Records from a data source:
═══

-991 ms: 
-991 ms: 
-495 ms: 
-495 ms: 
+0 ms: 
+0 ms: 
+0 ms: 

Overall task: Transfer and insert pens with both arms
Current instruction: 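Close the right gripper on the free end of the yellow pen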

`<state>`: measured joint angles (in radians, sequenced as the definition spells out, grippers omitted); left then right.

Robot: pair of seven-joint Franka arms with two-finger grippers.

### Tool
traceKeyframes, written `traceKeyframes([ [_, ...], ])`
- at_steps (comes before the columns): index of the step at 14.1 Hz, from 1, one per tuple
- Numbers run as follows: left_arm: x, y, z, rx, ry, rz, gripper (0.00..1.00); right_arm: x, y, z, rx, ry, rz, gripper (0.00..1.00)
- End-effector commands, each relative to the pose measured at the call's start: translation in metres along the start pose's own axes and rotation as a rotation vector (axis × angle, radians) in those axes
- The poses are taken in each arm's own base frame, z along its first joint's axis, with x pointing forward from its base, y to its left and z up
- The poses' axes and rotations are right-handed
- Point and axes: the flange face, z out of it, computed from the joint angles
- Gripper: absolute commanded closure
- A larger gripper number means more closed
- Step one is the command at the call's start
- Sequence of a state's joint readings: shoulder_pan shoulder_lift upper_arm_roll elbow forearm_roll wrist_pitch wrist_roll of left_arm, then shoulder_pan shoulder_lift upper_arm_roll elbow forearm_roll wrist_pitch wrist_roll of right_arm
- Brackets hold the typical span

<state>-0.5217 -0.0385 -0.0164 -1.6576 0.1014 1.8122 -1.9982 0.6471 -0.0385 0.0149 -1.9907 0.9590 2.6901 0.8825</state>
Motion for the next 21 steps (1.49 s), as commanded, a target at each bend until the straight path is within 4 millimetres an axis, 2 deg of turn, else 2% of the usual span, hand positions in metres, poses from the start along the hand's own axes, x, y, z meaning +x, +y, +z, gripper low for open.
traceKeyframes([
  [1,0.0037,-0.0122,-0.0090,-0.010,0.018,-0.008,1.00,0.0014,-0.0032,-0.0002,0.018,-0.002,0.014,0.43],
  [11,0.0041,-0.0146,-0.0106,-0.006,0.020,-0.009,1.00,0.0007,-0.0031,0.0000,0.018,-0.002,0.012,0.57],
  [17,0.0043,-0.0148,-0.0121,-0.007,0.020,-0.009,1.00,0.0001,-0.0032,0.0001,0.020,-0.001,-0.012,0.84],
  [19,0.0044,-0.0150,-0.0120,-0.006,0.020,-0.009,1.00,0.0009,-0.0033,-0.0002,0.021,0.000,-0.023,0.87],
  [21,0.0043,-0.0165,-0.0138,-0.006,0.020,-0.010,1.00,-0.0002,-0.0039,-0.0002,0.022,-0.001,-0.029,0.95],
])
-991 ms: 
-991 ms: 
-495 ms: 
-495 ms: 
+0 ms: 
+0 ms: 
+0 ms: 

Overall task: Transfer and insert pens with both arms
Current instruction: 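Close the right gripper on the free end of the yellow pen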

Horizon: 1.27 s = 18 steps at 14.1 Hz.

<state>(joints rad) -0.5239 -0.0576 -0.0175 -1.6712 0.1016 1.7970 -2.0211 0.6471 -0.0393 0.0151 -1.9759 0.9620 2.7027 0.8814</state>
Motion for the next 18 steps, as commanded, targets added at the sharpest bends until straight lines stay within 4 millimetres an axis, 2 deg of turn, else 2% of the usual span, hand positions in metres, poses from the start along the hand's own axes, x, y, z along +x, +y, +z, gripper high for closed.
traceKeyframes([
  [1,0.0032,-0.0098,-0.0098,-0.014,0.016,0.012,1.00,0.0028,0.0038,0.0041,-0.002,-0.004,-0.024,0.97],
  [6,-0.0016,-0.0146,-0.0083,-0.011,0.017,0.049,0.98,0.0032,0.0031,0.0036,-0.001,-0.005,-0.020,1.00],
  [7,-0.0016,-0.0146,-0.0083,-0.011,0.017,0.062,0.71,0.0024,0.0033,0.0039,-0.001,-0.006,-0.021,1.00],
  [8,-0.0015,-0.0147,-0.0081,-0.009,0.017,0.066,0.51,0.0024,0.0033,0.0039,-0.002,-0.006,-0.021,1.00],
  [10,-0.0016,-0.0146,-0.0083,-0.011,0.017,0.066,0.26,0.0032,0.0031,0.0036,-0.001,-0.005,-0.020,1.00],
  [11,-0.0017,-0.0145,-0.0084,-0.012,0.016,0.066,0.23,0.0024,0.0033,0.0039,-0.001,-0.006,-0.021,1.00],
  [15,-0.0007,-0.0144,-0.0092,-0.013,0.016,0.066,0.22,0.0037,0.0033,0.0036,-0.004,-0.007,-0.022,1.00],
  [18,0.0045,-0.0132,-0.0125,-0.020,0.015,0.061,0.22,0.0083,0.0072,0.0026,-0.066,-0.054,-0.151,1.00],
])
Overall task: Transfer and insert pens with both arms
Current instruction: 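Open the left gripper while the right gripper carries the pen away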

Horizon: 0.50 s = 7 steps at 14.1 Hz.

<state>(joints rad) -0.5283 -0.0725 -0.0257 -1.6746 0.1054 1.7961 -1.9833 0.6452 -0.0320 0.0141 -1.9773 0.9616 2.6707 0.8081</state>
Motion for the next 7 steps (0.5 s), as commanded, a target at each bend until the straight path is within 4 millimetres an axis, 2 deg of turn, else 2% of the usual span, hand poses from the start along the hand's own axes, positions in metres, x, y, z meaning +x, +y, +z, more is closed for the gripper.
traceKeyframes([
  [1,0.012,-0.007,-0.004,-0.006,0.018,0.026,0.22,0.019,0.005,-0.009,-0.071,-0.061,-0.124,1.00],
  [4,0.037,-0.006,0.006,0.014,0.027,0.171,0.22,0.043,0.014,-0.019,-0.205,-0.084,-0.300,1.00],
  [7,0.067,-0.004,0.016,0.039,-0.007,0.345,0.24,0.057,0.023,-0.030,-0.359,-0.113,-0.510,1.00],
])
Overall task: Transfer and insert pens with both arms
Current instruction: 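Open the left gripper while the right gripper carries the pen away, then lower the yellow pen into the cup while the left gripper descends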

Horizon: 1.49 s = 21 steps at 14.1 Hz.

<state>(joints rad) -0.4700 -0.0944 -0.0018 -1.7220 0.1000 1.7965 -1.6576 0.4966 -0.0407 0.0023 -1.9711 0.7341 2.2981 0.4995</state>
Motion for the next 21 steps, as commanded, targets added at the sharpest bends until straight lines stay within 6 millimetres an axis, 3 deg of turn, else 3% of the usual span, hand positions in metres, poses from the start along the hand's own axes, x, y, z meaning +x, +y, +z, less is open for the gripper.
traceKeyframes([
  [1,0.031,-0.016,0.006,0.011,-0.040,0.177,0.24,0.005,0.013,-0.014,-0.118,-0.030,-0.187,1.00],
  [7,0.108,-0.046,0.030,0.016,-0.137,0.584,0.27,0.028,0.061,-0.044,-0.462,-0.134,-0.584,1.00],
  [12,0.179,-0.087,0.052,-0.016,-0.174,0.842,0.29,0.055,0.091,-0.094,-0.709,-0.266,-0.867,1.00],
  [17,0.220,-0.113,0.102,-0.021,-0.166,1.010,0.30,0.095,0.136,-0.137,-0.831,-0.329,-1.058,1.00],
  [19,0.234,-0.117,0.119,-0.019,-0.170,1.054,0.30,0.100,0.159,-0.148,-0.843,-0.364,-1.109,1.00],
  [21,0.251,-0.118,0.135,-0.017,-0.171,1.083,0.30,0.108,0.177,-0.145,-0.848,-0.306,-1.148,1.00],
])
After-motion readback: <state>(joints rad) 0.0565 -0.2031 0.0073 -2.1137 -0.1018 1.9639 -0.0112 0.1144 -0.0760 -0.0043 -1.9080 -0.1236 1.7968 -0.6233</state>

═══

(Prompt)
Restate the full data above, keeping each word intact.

(Result)
-991 ms: 
-991 ms: 
-495 ms: 
-495 ms: 
+0 ms: 
+0 ms: 
+0 ms: 

Overall task: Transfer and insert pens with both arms
Current instruction: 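Close the right gripper on the free end of the yellow pen
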
`<state>`: measured joint angles (in radians, sequenced as the definition spells out, grippers omitted); left then right.

Robot: pair of seven-joint Franka arms with two-finger grippers.

### Tool
traceKeyframes, written `traceKeyframes([ [_, ...], ])`
- at_steps (comes before the columns): index of the step at 14.1 Hz, from 1, one per tuple
- Numbers run as follows: left_arm: x, y, z, rx, ry, rz, gripper (0.00..1.00); right_arm: x, y, z, rx, ry, rz, gripper (0.00..1.00)
- End-effector commands, each relative to the pose measured at the call's start: translation in metres along the start pose's own axes and rotation as a rotation vector (axis × angle, radians) in those axes
- The poses are taken in each arm's own base frame, z along its first joint's axis, with x pointing forward from its base, y to its left and z up
- The poses' axes and rotations are right-handed
- Point and axes: the flange face, z out of it, computed from the joint angles
- Gripper: absolute commanded closure
- A larger gripper number means more closed
- Step one is the command at the call's start
- Sequence of a state's joint readings: shoulder_pan shoulder_lift upper_arm_roll elbow forearm_roll wrist_pitch wrist_roll of left_arm, then shoulder_pan shoulder_lift upper_arm_roll elbow forearm_roll wrist_pitch wrist_roll of right_arm
- Brackets hold the typical span

<state>-0.5217 -0.0385 -0.0164 -1.6576 0.1014 1.8122 -1.9982 0.6471 -0.0385 0.0149 -1.9907 0.9590 2.6901 0.8825</state>
Motion for the next 21 steps (1.49 s), as commanded, a target at each bend until the straight path is within 4 millimetres an axis, 2 deg of turn, else 2% of the usual span, hand positions in metres, poses from the start along the hand's own axes, x, y, z meaning +x, +y, +z, gripper low for open.
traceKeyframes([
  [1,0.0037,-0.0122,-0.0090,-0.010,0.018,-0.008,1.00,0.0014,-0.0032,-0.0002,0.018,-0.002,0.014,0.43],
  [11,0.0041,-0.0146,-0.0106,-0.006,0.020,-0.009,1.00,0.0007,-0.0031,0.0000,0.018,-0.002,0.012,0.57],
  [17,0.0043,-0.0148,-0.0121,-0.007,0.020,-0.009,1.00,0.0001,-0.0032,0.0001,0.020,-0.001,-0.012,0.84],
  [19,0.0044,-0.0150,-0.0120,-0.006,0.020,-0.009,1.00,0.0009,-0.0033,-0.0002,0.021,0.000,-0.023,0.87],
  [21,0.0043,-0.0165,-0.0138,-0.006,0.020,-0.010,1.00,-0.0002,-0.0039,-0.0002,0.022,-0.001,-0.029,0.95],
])
-991 ms: 
-991 ms: 
-495 ms: 
-495 ms: 
+0 ms: 
+0 ms: 
+0 ms: 

Overall task: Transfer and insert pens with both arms
Current instruction: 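Close the right gripper on the free end of the yellow pen
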
Horizon: 1.27 s = 18 steps at 14.1 Hz.

<state>(joints rad) -0.5239 -0.0576 -0.0175 -1.6712 0.1016 1.7970 -2.0211 0.6471 -0.0393 0.0151 -1.9759 0.9620 2.7027 0.8814</state>
Motion for the next 18 steps, as commanded, targets added at the sharpest bends until straight lines stay within 4 millimetres an axis, 2 deg of turn, else 2% of the usual span, hand positions in metres, poses from the start along the hand's own axes, x, y, z along +x, +y, +z, gripper high for closed.
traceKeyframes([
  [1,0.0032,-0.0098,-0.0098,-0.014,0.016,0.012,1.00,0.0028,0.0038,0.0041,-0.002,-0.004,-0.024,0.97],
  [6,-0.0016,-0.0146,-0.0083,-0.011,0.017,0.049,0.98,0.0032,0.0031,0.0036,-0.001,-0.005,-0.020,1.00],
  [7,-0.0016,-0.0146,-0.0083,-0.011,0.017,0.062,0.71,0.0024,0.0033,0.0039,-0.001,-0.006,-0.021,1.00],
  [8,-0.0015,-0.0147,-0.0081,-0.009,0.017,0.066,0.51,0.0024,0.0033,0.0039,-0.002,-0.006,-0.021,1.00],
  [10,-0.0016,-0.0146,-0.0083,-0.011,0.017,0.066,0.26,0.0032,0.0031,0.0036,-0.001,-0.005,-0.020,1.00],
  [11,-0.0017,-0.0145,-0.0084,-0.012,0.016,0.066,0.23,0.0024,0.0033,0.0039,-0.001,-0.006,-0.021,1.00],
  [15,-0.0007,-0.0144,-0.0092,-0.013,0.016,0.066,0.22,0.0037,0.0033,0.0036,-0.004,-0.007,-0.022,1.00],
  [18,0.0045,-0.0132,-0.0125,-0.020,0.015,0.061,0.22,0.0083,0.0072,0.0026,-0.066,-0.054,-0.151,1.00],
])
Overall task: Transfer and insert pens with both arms
Current instruction: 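Open the left gripper while the right gripper carries the pen away
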
Horizon: 0.50 s = 7 steps at 14.1 Hz.

<state>(joints rad) -0.5283 -0.0725 -0.0257 -1.6746 0.1054 1.7961 -1.9833 0.6452 -0.0320 0.0141 -1.9773 0.9616 2.6707 0.8081</state>
Motion for the next 7 steps (0.5 s), as commanded, a target at each bend until the straight path is within 4 millimetres an axis, 2 deg of turn, else 2% of the usual span, hand poses from the start along the hand's own axes, positions in metres, x, y, z meaning +x, +y, +z, more is closed for the gripper.
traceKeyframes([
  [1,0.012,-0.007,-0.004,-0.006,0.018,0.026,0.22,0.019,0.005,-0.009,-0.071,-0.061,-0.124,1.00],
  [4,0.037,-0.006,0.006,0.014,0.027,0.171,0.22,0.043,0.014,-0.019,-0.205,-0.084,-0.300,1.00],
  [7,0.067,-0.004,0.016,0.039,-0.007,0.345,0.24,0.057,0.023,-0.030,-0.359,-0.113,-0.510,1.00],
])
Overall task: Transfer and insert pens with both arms
Current instruction: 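Open the left gripper while the right gripper carries the pen away, then lower the yellow pen into the cup while the left gripper descends
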
Horizon: 1.49 s = 21 steps at 14.1 Hz.

<state>(joints rad) -0.4700 -0.0944 -0.0018 -1.7220 0.1000 1.7965 -1.6576 0.4966 -0.0407 0.0023 -1.9711 0.7341 2.2981 0.4995</state>
Motion for the next 21 steps, as commanded, targets added at the sharpest bends until straight lines stay within 6 millimetres an axis, 3 deg of turn, else 3% of the usual span, hand positions in metres, poses from the start along the hand's own axes, x, y, z meaning +x, +y, +z, less is open for the gripper.
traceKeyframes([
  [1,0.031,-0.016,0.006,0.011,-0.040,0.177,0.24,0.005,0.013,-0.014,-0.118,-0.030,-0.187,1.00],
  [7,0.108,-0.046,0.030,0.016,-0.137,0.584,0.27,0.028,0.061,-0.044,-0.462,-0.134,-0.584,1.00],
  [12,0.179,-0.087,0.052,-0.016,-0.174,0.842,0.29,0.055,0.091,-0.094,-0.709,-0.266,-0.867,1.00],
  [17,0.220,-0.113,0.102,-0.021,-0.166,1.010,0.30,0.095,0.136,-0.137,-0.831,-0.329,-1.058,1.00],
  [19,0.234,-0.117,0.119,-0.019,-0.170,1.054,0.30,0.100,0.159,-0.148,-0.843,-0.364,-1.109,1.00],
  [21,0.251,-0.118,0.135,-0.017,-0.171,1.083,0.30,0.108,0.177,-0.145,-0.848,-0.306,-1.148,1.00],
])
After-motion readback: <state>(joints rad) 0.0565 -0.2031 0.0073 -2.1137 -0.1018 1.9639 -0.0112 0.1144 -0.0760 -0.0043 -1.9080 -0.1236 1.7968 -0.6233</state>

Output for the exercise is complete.